# Site General > Off-topic Cafe > Creative Corner >  Handprinted tshirts

## FireStorm

Some photos of my latest artistic endeavor. Printing tshirts using negatives, light sensitive ink, and sunshine.

----------

_AlexisFitzy_ (04-22-2014),Tennessee (04-22-2014)

----------


## Morris Reese

> Some photos of my latest artistic endeavor. Printing tshirts using negatives, light sensitive ink, and sunshine.


Hey, that's really cool!!!! Teach me!!

----------


## Tennessee

That's awesome how'd you do that

----------


## AlexisFitzy

That's really really beautiful! I love it  :Smile:  it would look super cool on a black shirt with the print white  :Very Happy:  


Sent from my iPhone using Tapatalk

----------


## FireStorm

Thanks! I'm glad you all like it :Smile: . The process is fairly simple...I created a black and white negative from a high quality digital photo using GIMP. I print the negative out on clear film (the film I use is made specifically for this, so it will hold a lot of ink for good contrast). Then I put the dye on the shirt.
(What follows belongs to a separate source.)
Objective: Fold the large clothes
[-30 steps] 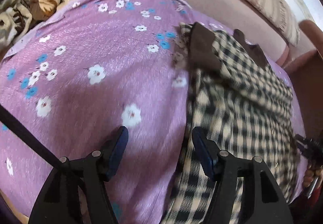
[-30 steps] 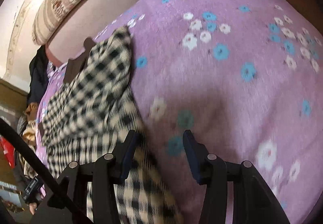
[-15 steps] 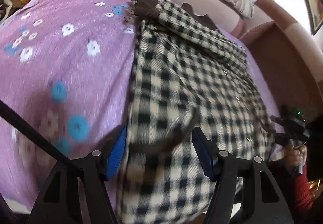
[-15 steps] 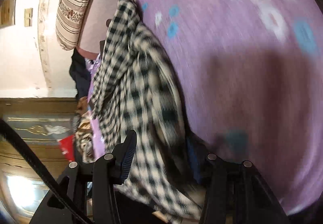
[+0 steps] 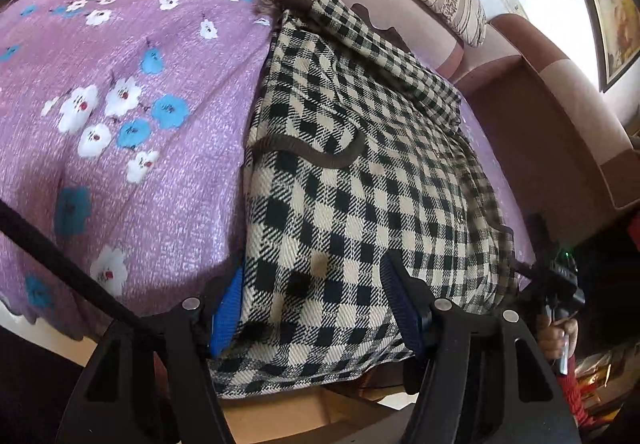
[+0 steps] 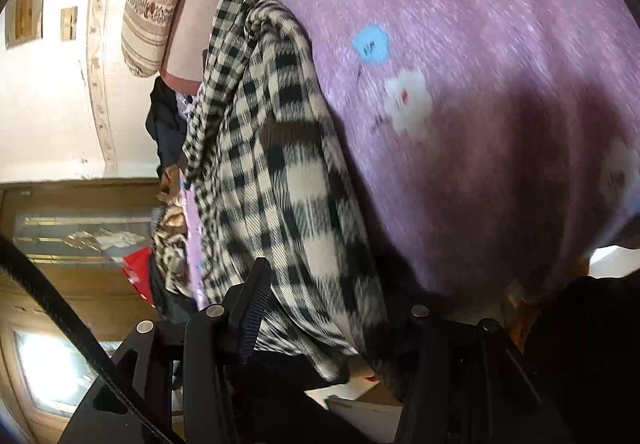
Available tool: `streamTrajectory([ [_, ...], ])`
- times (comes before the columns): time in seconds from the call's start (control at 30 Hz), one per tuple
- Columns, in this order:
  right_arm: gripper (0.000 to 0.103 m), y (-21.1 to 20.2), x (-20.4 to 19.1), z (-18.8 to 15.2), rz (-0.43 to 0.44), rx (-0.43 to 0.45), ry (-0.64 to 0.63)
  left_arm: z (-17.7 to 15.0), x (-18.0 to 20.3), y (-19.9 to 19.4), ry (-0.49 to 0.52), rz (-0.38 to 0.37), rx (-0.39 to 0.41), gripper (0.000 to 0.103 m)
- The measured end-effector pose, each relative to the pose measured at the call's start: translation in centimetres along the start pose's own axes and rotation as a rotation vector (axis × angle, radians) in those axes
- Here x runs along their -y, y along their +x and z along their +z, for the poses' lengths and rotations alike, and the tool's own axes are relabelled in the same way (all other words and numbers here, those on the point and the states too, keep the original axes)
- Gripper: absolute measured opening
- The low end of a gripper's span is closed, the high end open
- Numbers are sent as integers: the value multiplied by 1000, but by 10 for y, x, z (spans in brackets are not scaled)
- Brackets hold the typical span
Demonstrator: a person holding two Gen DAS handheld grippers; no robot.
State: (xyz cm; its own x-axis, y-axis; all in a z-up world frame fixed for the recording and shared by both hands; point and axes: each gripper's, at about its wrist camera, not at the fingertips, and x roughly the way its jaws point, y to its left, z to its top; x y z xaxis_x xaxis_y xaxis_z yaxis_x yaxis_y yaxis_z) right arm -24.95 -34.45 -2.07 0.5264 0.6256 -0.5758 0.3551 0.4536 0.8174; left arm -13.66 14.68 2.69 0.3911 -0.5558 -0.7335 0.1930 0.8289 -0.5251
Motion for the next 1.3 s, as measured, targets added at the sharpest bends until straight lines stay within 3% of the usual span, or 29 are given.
streamTrajectory([
  [0.13,52,3,-4,-10,-38,4,-36,0,4,2,26,22,-5,61],
  [0.23,52,5,-5,-18,-60,-2,-55,-3,4,2,32,53,-5,45],
  [0.3,52,9,-7,-21,-75,-9,-65,-3,-1,-1,10,47,-4,42],
  [0.47,52,15,-11,-25,-111,-16,-95,-7,-7,-3,-32,29,8,44],
  [0.57,52,17,-13,-25,-122,-16,-101,-11,0,-2,-8,34,7,55],
  [0.7,52,23,-19,-31,-158,-19,-116,-22,20,2,99,141,-3,55],
  [0.77,47,28,-24,-36,-189,-17,-131,-28,27,3,144,207,-6,36],
  [0.83,37,30,-29,-39,-228,-6,-155,-30,26,1,144,251,0,8],
  [0.9,24,30,-32,-40,-247,-4,-169,-27,16,-6,88,207,-3,7],
  [0.93,13,30,-34,-41,-255,-4,-176,-26,12,-9,61,187,-3,6],
  [1.13,8,8,-55,-42,-157,6,-233,-17,12,-38,-4,77,15,6],
  [1.3,7,-2,-93,-24,-79,34,-294,14,27,-51,-32,-45,14,6],
])
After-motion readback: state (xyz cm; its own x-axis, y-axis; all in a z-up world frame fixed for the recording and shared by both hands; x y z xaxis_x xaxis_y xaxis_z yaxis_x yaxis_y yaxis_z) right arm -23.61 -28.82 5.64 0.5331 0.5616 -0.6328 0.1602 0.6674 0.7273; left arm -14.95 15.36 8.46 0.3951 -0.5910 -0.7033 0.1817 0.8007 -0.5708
The dye is clear, and you have to apply it in the dark...as soon as it is exposed to light it starts to change color and once the color changes you can't wash it out. While I'm still in the dark I apply the negative to the shirt, and cover up any areas I don't want to expose in case I accidentally got dye somewhere I didn't want it. Then I put the whole thing out in the sun for 10-20min, bring it back into the dark, pull the negative off, and wash it with a special wash (all in the dark). Washing it gets the dye that hasn't been exposed out. If I didn't wash it, the next time it hit light it would change color. Of course, that is the short version. The reality is that I started printing on scraps of fabric, and did a bunch of crappy looking prints until I got the kinks worked out....
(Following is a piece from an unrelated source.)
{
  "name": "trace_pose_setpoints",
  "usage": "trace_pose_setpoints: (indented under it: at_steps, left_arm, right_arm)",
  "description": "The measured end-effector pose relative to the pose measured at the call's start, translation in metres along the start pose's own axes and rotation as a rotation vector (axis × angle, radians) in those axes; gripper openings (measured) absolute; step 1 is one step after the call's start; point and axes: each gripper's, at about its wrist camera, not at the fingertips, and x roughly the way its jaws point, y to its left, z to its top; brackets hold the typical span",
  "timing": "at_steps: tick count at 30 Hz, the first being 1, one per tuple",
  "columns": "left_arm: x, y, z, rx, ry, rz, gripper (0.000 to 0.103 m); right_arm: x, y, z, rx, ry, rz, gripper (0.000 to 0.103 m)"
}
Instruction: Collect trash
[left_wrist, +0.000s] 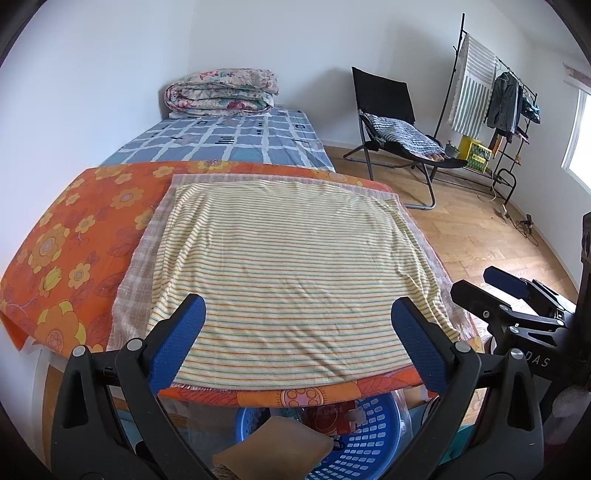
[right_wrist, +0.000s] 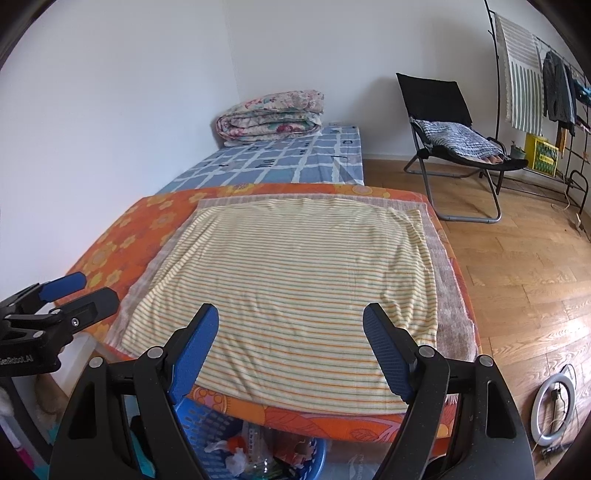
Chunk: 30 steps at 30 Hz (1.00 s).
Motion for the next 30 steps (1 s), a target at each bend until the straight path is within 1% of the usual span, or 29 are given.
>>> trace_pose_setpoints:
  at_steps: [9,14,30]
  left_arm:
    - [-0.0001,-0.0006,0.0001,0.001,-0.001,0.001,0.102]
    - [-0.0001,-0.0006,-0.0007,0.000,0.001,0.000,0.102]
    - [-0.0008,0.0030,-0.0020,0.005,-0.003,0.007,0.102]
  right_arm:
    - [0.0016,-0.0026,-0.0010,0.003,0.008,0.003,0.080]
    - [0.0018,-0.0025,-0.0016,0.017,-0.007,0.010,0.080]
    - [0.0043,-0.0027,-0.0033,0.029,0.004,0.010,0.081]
Here's another one I did :Smile:

----------

_AlexisFitzy_ (04-28-2014),_Bluebonnet Herp_ (04-28-2014)

----------


## FireStorm

Here's another new one...I changed the negative a bit to get more contrast, and did a kid's shirt this time. And the dye is a mix of red and orange. Let me know if any of you have trouble seeing the pics...I linked from my Etsy shop instead of photobucket so hopefully they still show up.

----------


## Valvaren

That is so cool!! I love the detail you are getting! You should pm the link to your shop, i'd love to check it out!

----------

_FireStorm_ (05-23-2014)

----------


## FireStorm

Here is another one...this one is still a work in progress. It is from my favorite pic of a mom on hatching eggs. The red shirt was the first test print...turned out a little light and I didn't get enough ink at the top so the baby's head got cut off. The blue shirt is kinda over exposed I think, but my mom wants it. So either it isn't so bad, or she's just being nice.

----------


## FireStorm

And Valvaren, I sent you a PM. 

Also, I'm thinking about trying to do a gecko or beardie of some sort...I just have to find one I can take a picture of or something. Any ideas for what species would look good? High contrast seems to turn out best....

----------


## ChrisS

That looks awesome!


Sent from my iPhone using Tapatalk

----------

_FireStorm_ (05-23-2014)

----------


## FireStorm

Thanks! I really think the mom on eggs has potential. I just need to work out the exposure time. It's so tricky, I'm in FL so I'm finding that I have to use a much shorter time than the ink manufacturer recommends....the sun here is ridiculous.

----------